Lately I’ve been involved in updating and maintaining some official add-ons in Blender. One of them is Sun Position, by Michael Martin. This add-on is extremely useful for architects, and more generally anyone interested in getting fairly accurate Sun lighting for a specific time and place on Earth. In this article I’ll show how I could use it to simulate a sundial in Blender and check that it gave the correct time.
The Sun Position add-on used to be somewhat clunky to use, and I believe I made it a bit simpler. However, in order to be useful in real life, it needs to be accurate. To determine its accuracy, I had the idea to model a sundial matching a real location, and check whether the virtual Sun in Blender behaved accordingly.
To model this sundial, I used François Blateyron’s Shadows Pro™. For someone like me, whose astronomy skills are rather limited but want to quickly create an accurate sundial, it is a great software package. The basic version is also gratis, though non-free1.
Shadows allows one to create many types of sundials. Since I didn’t want to decorate my lawn2, but only test a feature in a program, I kept it simple: a basic vertical sundial, like one you’d put on a wall. In order to make it more interesting though, I took the coordinates of my home, and the declination3 of my outside wall. One thing I needed to include is analemmas for the hours4, so I could check that the times match.
This is what my sundial looks like:
In Blender, I modelled the sundial by simply importing the image as a plane and setting it vertical. The gnomon is drawn as well, so I modelled it with a simple triangle, and rotated it so that it was perpendicular to the wall. The wall itself was rotated to match its real-life counterpart, based on OpenStreetMap data.
I activated the Sun Position add-on5 and input all data: the latitude and longitude of my home place, the UTC time zone and daylight savings, and the time I wanted to simulate. Now all I had to do was play around with the time settings and hope that the simulation matches. Well, here is an animation of the sundial around the year, at 1PM each day:
Oooh it matches precisely! Boy, was I thrilled. Now I knew that the add-on worked properly, I had to check with a real sundial from real life.
So I looked up pictures of sundials on Wikimedia Commons. I needed to find one whose location was precisely known, as well as the exact time of the picture. I found this one, which is not only beautiful, but which matched all of my criteria. It is a noon mark located at the Royal Observatory in Greenwich, England.
A noon mark is a type of sundial which gives the correct time once a day6: at noon, as implied by the name.

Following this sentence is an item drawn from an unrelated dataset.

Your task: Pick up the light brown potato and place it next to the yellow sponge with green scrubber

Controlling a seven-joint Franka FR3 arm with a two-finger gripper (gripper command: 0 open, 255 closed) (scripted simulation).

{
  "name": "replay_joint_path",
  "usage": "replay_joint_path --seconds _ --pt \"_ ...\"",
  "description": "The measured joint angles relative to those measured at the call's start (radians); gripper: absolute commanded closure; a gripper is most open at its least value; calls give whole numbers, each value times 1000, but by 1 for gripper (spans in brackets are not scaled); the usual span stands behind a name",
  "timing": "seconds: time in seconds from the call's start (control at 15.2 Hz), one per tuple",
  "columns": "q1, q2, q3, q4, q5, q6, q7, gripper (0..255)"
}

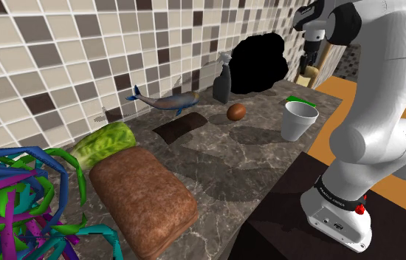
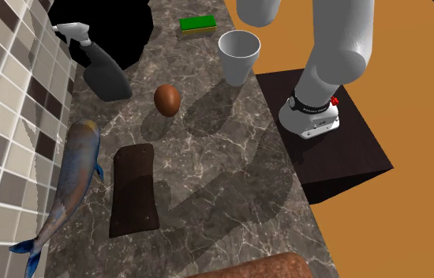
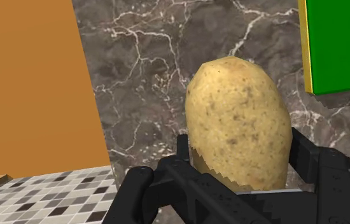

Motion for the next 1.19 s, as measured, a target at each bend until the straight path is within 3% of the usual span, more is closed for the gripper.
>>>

I figured I could model it precisely, by entering the data I had (location, date, time), and thus find the data I lacked (dimensions, position of the gnomon). This turned out not to be so easy. I could get an animation of the shadow which matched the analemma exactly:
However, there is an error somewhere. As is illustrated by the following picture, the gnomon is ahead of its day. Indeed, the red lozenges indicate the first day of each month. On this render from June 1st, the shadow of the gnomon should be precisely on the lozenge marked Ⅵ, but it’s not.
Now, there may be multiple sources of error. The royal astronomers may have made a mistake when designing or installing the noon mark. Nahh. Even in the original picture, the gnomon is exactly where it should be. The add-on could be faulty. But the previous experiment has shown that it’s quite reliable.
I wish I could go on to tell you what went wrong, but I’m afraid I have no idea. Is the picture distorted? Is my modelling off? Is the add-on unreliable in some circumstances I haven’t thought of? Does the problem exist between the keyboard and chair? If any astronomer, royal or otherwise, reads this, I’d like to have an opinion!
1. Also, it runs on GNU/Linux through Wine, but I couldn’t export graphics, which makes it much less useful. I had to resort to using Microsoft Windows. Argh.
2. I don’t even own a lawn.
3. The declination of the wall is the angle that the wall’s normal makes with the direction of the sun at noon. I am in the northern hemisphere, so the Sun at noon is due south, and that’s 0 declination. But my wall does not point due south, so I have to correct the sundial.
4. The analemmas are these kinds of figure-8 that represent the seasonal variation of the time on Earth, specifically the difference between the solar time and the mean time. On a sundial, they are used to give the correct (mean) time for each day of the year, instead of the solar time.
5. JK, it’s always on.
6. It is thus slightly less efficient than a stopped clock, which gives the correct time twice a day. The difference is that the noon mark actually tells you when the time is right.